Thanks, Ridong, for laying this out.
Let me try to extract the core of the deps above.
The correct lock ordering is: cgroup_mutex then cpu_hotplug_lock.
However, the smp_call_on_cpu() under cpus_read_lock may lead to
a deadlock (ABBA over those two locks).
This is OK
thread T system_wq worker
lock(cgroup_mutex) (II)
...
unlock(cgroup_mutex)
down(cpu_hotplug_lock.read)
smp_call_on_cpu
queue_work_on(cpu, system_wq, scss) (I)
scss.func
wait_for_completion(scss)
up(cpu_hotplug_lock.read)
However, there is no ordering between (I) and (II) so they can also happen
in opposite
thread T system_wq worker
down(cpu_hotplug_lock.read)
smp_call_on_cpu
queue_work_on(cpu, system_wq, scss) (I)
lock(cgroup_mutex) (II)
...
unlock(cgroup_mutex)
scss.func
wait_for_completion(scss)
up(cpu_hotplug_lock.read)
And here the thread T + system_wq worker effectively call
cpu_hotplug_lock and cgroup_mutex in the wrong order. (And since they're
two threads, it won't be caught by lockdep.)

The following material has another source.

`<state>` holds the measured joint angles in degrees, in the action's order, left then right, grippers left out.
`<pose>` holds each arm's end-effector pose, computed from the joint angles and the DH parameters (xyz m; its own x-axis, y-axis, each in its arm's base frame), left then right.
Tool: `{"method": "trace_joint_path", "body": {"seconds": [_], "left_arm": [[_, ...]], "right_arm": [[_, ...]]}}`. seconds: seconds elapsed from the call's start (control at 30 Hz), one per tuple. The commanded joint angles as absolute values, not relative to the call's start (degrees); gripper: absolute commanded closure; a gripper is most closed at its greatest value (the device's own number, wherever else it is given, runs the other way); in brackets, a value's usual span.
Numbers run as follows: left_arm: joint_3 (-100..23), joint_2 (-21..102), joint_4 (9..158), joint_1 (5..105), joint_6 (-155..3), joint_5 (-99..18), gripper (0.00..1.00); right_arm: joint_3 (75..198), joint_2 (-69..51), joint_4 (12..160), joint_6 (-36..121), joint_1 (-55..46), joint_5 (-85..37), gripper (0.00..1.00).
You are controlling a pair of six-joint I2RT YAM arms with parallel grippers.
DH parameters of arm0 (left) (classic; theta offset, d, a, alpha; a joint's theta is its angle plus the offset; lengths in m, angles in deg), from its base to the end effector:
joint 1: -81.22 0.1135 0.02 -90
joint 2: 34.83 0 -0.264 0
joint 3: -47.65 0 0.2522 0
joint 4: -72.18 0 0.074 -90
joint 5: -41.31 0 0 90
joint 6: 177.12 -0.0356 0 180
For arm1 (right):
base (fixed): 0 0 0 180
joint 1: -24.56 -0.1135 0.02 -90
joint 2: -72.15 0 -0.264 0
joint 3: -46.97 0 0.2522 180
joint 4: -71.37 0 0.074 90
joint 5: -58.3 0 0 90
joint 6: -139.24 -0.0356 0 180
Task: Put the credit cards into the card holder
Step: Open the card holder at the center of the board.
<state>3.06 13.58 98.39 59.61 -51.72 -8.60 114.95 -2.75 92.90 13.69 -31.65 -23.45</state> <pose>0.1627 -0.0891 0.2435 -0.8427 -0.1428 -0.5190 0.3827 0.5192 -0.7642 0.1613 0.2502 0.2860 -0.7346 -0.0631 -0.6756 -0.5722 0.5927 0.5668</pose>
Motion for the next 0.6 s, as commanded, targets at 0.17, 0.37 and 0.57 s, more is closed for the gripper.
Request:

By that reasoning any holder of cgroup_mutex on system_wq makes system
susceptible to a deadlock (in presence of cpu_hotplug_lock waiting
writers + cpuset operations). And the two work items must meet in same
worker's processing hence probability is low (zero?) with less than
WQ_DFL_ACTIVE items.
(And more generally, any lock that is ordered before cpu_hotplug_lock
should not be taken in system_wq work functions. Or at least such works
items should not saturate WQ_DFL_ACTIVE workers.)
Wrt other uses of cgroup_mutex, I only see
bpf_map_free_in_work
queue_work(system_unbound_wq)
bpf_map_free_deferred
ops->map_free == cgroup_storage_map_free
cgroup_lock()
which is safe since it uses a different workqueue than system_wq.
> To fix the problem, place cgroup_bpf_release works on cgroup_destroy_wq,
> which can break the loop and solve the problem.
Yes, it moves the problematic cgroup_mutex holder away from system_wq
and cgroup_destroy_wq could not cause similar problems because there are
no explicit waiter for particular work items or its flushing.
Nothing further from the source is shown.